Iran Explore Economic Options Through 15 Land Borders Amid Maritime Blockade

Blockaded At Sea, Iran Looks to 15 Land Borders for Economic Survival

Blockaded At Sea, Iran Looks to 15 Land Borders for Economic Survival

La vie en Iran est actuellement confrontée à une crise économique sévère, marquée par une perte de vitalité de l’économie et une flambée des prix alimentaires atteignant jusqu’à 128 %. Les travailleurs, chauffeurs de camion et petits commerçants luttent pour maintenir leur subsistance dans des conditions de plus en plus difficiles. Beaucoup de familles ne peuvent plus se permettre d’acheter de la viande et du riz. Un chauffeur de camion évoque une incertitude face à la hausse des prix des pneus, tandis que les familles s’inquiètent pour la santé de leurs proches en raison de pénuries de médicaments.

Les pressions quotidiennes se manifestent également aux stations-service, où de longues files d’attente se forment dans plusieurs villes. La production domestique réduite et les routes d’importation de carburant bloquées perturbent la mobilité urbaine. Les responsables gouvernementaux semblent paralysés, craignant de revivre les manifestations de 2019 déclenchées par des hausses de prix du carburant, tout en conseillant aux citoyens de pratiquer la conservation de l’énergie. Malgré les affirmations du ministre de l’Économie sur la préparation du gouvernement à contrer les sanctions américaines, cette prétendue préparation ne se ressent pas dans la vie quotidienne.

Le gouvernement attribue une part significative des difficultés rencontrées par les Iraniens à la guerre et au blocus naval en cours. En revanche, l’administration américaine impose un blocus à l’Iran, considérant que la guerre économique est la méthode la moins coûteuse pour atteindre ses objectifs stratégiques. En fermant les vannes de revenus en devises étrangères et les canaux commerciaux vitaux, Washington exerce une pression immense sur le budget de l’État, au point que le vice-président a annoncé le 31 août la nécessité d’imprimer de la monnaie pour financer les opérations de base, alimentant directement l’inflation.

Management Deadlock or Opening Borders?

Malgré les affirmations gouvernementales selon lesquelles la guerre a aggravé les conditions économiques, plusieurs analystes soutiennent que la crise actuelle de subsistance découle directement de la mauvaise gestion et des politiques gouvernementales défaillantes.
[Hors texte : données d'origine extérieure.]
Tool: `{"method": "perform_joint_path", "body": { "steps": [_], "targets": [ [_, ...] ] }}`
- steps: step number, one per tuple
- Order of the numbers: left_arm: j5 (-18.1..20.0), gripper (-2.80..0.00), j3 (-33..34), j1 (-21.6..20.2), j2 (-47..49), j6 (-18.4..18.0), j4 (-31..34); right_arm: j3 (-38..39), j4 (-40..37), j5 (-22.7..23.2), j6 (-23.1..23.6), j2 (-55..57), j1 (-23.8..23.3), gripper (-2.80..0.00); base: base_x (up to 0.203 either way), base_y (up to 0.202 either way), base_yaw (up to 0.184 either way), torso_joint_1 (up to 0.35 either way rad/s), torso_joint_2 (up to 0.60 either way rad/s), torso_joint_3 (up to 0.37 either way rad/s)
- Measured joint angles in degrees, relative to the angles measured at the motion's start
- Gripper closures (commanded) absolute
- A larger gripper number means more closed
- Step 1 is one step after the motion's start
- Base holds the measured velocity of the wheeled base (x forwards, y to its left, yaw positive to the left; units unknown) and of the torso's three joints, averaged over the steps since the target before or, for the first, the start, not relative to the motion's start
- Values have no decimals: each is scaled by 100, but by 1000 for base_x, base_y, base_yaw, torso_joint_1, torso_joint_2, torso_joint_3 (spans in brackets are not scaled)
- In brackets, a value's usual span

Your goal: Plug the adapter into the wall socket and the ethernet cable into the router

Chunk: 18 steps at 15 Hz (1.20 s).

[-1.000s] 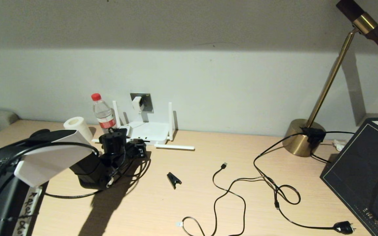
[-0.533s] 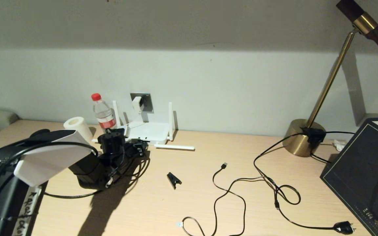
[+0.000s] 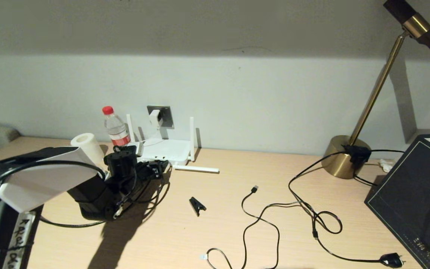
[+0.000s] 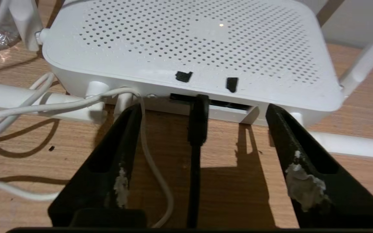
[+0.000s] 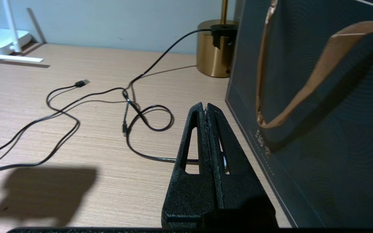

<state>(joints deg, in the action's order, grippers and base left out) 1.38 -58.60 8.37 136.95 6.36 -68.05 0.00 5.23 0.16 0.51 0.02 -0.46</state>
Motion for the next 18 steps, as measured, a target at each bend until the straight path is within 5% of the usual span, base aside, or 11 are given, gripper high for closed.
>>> {"method": "perform_joint_path", "body": {
  "steps": [11, 12, 18],
  "targets": [
    [-14, -280, 993, 399, -1014, -22, -325, 0, -2, 1, -2, 0, 2, 0, 0, 0, 0, 0, 0, 0],
    [-22, 0, 1028, 422, -1183, -28, -319, 0, 0, 0, -2, 0, 2, 0, 0, 0, 0, 0, 0, 0],
    [-171, 0, 1708, 577, -2975, -350, -209, 0, -1, 0, 0, 0, -1, 0, 0, 0, 0, 0, 0, 0]
  ]
}}
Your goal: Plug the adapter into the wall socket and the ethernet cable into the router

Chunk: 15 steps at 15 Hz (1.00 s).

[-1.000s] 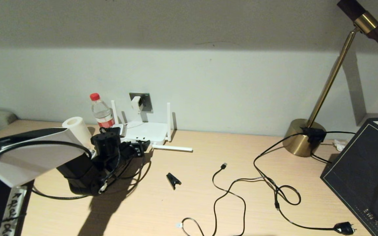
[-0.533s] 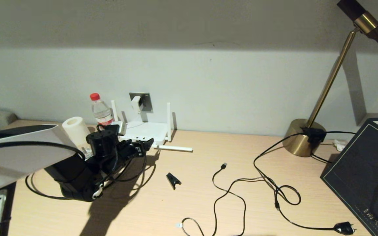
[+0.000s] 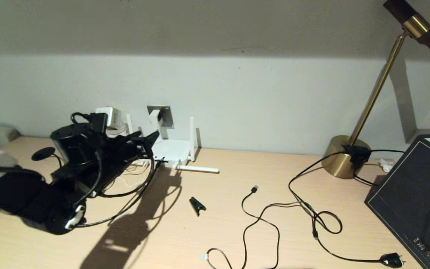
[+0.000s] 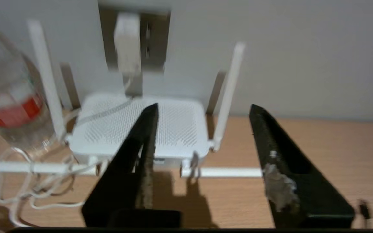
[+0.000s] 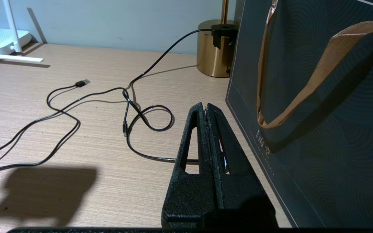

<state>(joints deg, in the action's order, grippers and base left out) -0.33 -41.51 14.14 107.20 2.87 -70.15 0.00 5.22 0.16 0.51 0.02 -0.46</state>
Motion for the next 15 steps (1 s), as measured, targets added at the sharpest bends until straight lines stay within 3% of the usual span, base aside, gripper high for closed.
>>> {"method": "perform_joint_path", "body": {
  "steps": [4, 6, 9, 11, 13, 15],
  "targets": [
    [-262, 0, 941, 319, -1957, -413, 1108, 0, 1, -2, -1, 0, 0, 0, 0, 0, 0, 0, 0, 0],
    [-346, 0, 1975, 540, -3071, -530, 2108, 0, -3, -2, 0, 0, 0, 0, 0, 0, 0, 0, 0, 0],
    [-180, 0, 3619, 801, -4695, -386, 3714, 0, -2, 2, 0, 0, 5, 0, 0, 0, 0, 0, 0, 0],
    [-116, 0, 3941, 871, -5677, -236, 4954, 0, -2, 0, -2, 0, 0, 0, 0, 0, 0, 0, 0, 0],
    [-112, 0, 3989, 566, -6491, -172, 6393, 0, -1, 0, -1, 0, 0, 0, 0, 0, 0, 0, 0, 0],
    [-77, 0, 3981, -342, -7121, -287, 7135, 0, -2, 0, -2, 0, 0, 0, 0, 0, 0, 0, 0, 0]
  ]
}}
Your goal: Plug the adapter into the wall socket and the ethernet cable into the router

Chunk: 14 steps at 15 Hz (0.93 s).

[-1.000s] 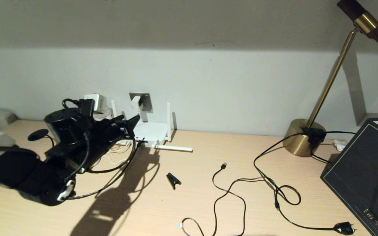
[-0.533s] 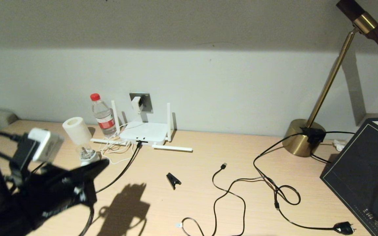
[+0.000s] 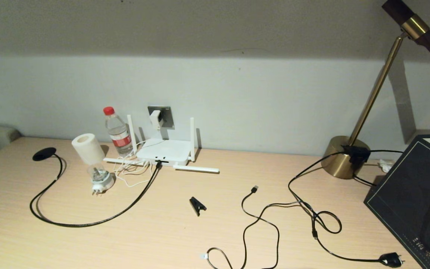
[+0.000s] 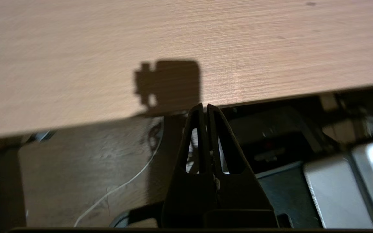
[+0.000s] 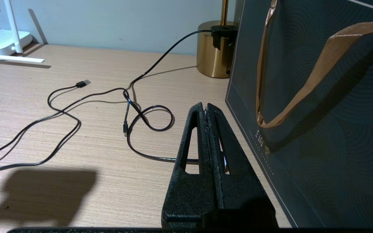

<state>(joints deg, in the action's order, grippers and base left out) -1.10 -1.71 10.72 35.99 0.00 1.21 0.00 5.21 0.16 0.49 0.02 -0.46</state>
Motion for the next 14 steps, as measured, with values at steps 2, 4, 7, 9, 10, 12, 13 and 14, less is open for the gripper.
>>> {"method": "perform_joint_path", "body": {
  "steps": [2, 4, 7, 9, 10, 12, 13, 14],
  "targets": [
    [125, 0, -2, -630, -865, -233, 135, 0, 0, 0, -1, 0, 2, 0, 0, 0, 0, 0, 0, 0],
    [266, 0, 30, -862, -2003, -453, 89, 0, 0, 0, -5, 0, 2, 0, 0, 0, 0, 0, 0, 0],
    [158, 0, 137, -994, -3123, -74, -221, 0, 2, 0, -8, 0, 2, 0, 0, 0, 0, 0, 0, 0],
    [203, 0, 160, -1032, -3410, -150, -307, 0, 2, -2, -19, 0, 2, 0, 0, 0, 0, 0, 0, 0],
    [316, 0, 166, -1039, -3485, -353, -310, 0, -2, 0, -19, 0, 2, 0, 0, 0, 0, 0, 0, 0],
    [322, 0, 168, -1043, -3571, -347, -299, 0, 0, -2, -9, 0, 2, 0, 0, 0, 0, 0, 0, 0],
    [313, 0, 170, -1045, -3592, -236, -302, 0, 0, 0, -20, 0, 2, 0, 0, 0, 0, 0, 0, 0],
    [307, 0, 168, -1045, -3599, -114, -311, 0, -4, -5, -25, 0, 2, 0, 0, 0, 0, 0, 0, 0]
  ]
}}
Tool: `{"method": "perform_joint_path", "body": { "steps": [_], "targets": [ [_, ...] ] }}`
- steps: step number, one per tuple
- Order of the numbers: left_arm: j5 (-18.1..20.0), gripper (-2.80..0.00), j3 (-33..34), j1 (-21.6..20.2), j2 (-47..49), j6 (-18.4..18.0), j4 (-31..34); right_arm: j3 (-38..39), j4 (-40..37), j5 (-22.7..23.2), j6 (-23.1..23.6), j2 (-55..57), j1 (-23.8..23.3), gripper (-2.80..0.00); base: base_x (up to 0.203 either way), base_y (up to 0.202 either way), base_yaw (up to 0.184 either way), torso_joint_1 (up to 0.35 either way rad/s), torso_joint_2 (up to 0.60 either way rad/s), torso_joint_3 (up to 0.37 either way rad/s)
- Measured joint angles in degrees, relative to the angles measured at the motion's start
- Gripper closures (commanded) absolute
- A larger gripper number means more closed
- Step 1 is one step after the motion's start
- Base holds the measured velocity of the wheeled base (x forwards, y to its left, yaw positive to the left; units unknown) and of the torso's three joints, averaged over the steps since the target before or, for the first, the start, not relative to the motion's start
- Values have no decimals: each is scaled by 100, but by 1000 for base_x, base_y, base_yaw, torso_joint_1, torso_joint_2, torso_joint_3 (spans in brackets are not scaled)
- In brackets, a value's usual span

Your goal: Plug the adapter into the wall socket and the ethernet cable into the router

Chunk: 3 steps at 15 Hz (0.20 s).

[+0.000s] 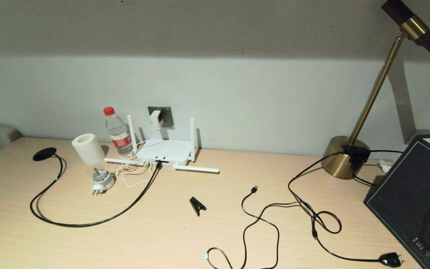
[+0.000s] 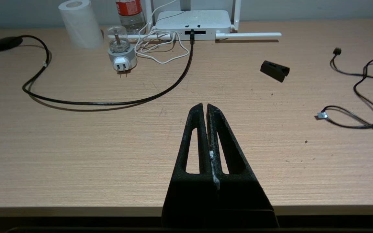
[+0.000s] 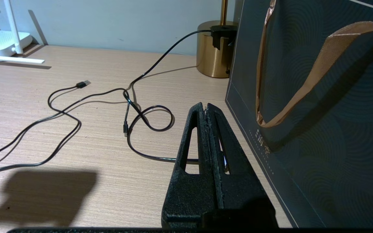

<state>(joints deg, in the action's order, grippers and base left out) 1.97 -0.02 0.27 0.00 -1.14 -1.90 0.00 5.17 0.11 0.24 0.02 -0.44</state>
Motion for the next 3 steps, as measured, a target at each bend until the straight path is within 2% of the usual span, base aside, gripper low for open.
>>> {"method": "perform_joint_path", "body": {
  "steps": [3],
  "targets": [
    [-184, 0, 2, 0, -13, 257, -16, 0, 14, 1, 33, 0, 0, 0, 0, 0, 0, 0, 0, 0]
  ]
}}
L’économiste Yaghoub Mahmoudian soutient que l’économie iranienne est structurellement incapable de connaître la famine. D’autres figures, comme Kaveh Zargaran, accusent le gouvernement d’utiliser la guerre comme bouc émissaire pour justifier son incapacité.

Un groupe proche de l’État plaide pour un rapprochement avec la Chine et la Russie, mais peine à exploiter cette opportunité. Jafar Ghaderi, membre de la Commission économique du Parlement, souligne que l’Iran partage des frontières avec 15 nations, ce qui pourrait faciliter l’expansion des corridors de transit pour alléger la pression économique.

Les mes pratiques mises en œuvre par l’Iran pour atténuer le blocus incluent la diversification des voies d’importation et le maintien des ventes de pétrole. Le ministre de l’Agriculture a déclaré que la diversité des points d’entrée des marchandises avait été renforcée, avec une augmentation des importations par les routes nord. Majid-Reza Hariri, président de la Chambre de commerce Iran-Chine, a affirmé que l’Iran avait réussi à transférer 80 millions de barils de pétrole vers des ports ciblés.

Threats to Block Regional Energy Arteries

La crise du blocus maritime a été exacerbée par l’effondrement de l’accord d’Islamabad, laissant les ports iraniens presque inactifs. Les responsables iraniens ont averti que si le blocus n’était pas levé, Téhéran adopterait une posture plus agressive dans le détroit d’Ormuz pour briser le siège.

La stratégie macro-économique de l’Iran pour contrer le blocus maritime repose sur deux axes : la diplomatie et la réponse militaire. Mohsen Rezaei, secrétaire du Conseil suprême de coordination économique, a affirmé que l’Iran obligerait les États-Unis à mettre fin au blocus, soit par la négociation, soit par des actions directes.

Alors que l’Iran continue de faire face à cette crise, les responsables soulignent la nécessité d’une patience collective face aux difficultés.